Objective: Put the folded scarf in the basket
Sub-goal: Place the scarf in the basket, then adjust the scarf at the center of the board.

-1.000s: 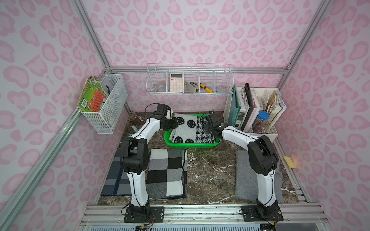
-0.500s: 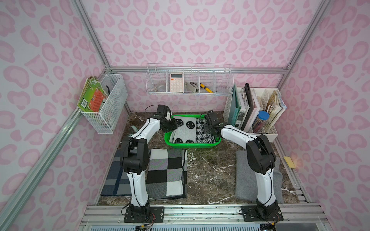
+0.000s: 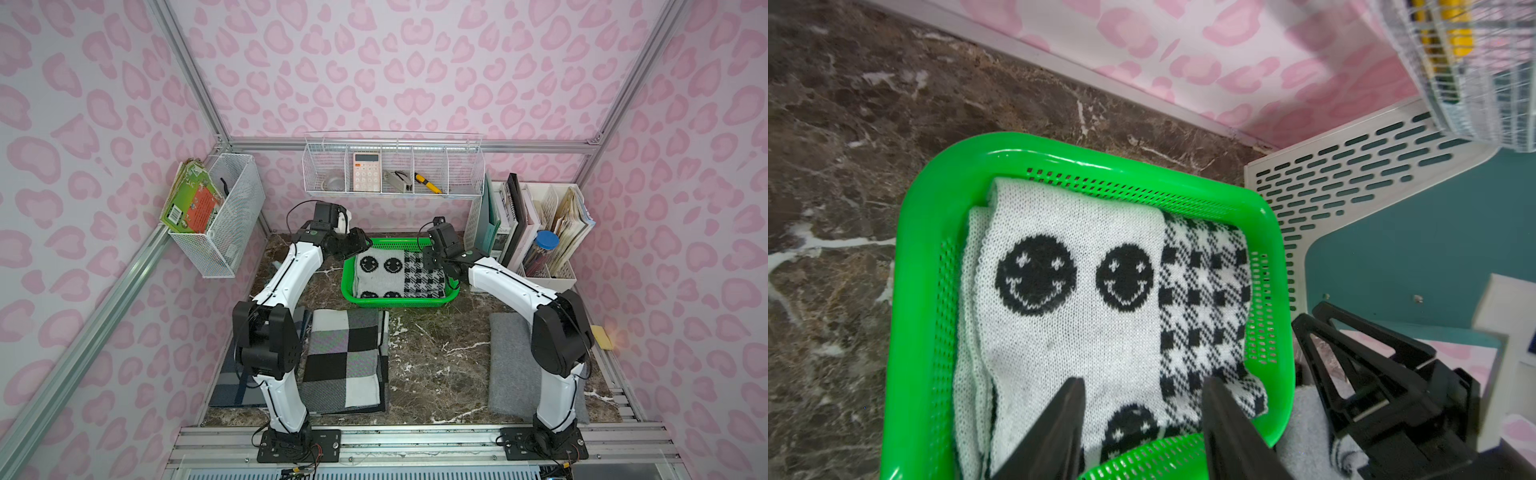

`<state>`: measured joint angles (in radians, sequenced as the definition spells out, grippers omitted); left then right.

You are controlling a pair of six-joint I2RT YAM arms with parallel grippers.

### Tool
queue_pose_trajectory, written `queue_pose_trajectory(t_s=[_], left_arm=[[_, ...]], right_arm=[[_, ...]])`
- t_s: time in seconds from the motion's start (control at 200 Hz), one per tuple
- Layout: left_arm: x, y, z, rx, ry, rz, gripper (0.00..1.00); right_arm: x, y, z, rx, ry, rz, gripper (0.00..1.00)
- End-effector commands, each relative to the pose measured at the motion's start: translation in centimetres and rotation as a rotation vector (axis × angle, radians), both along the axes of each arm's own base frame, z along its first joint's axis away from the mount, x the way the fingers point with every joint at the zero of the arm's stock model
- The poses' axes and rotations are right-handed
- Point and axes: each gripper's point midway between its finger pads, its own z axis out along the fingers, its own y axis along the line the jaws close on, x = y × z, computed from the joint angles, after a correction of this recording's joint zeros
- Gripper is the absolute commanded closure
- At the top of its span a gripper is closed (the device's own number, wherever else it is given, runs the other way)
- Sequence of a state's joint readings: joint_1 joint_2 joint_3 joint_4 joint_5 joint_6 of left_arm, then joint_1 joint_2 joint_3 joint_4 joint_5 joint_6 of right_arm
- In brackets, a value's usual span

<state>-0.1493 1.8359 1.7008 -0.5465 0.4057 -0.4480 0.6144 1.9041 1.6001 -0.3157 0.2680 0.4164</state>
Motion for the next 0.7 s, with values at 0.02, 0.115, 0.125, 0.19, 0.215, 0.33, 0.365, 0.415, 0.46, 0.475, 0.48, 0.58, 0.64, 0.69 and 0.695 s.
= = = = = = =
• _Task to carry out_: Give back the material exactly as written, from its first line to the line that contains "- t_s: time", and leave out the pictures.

• _Expected answer_:
Objective: Put the folded scarf in the basket
Sub-goal: Place the scarf in the basket, then adjust the scarf at the center of the board.

-1.000s: 
-0.500s: 
+0.000s: 

`<state>`: measured joint angles (in radians, sequenced as the definition spells out, grippers omitted); left then right.

You are controlling a pair of six-joint I2RT YAM arms with parallel grippers.

### Tool
queue_pose_trajectory, written `queue_pose_trajectory(t_s=[_], left_arm=[[_, ...]], right_arm=[[_, ...]])`
- t_s: time in seconds from the motion's start (control at 200 Hz), one per tuple

The required output is now complete.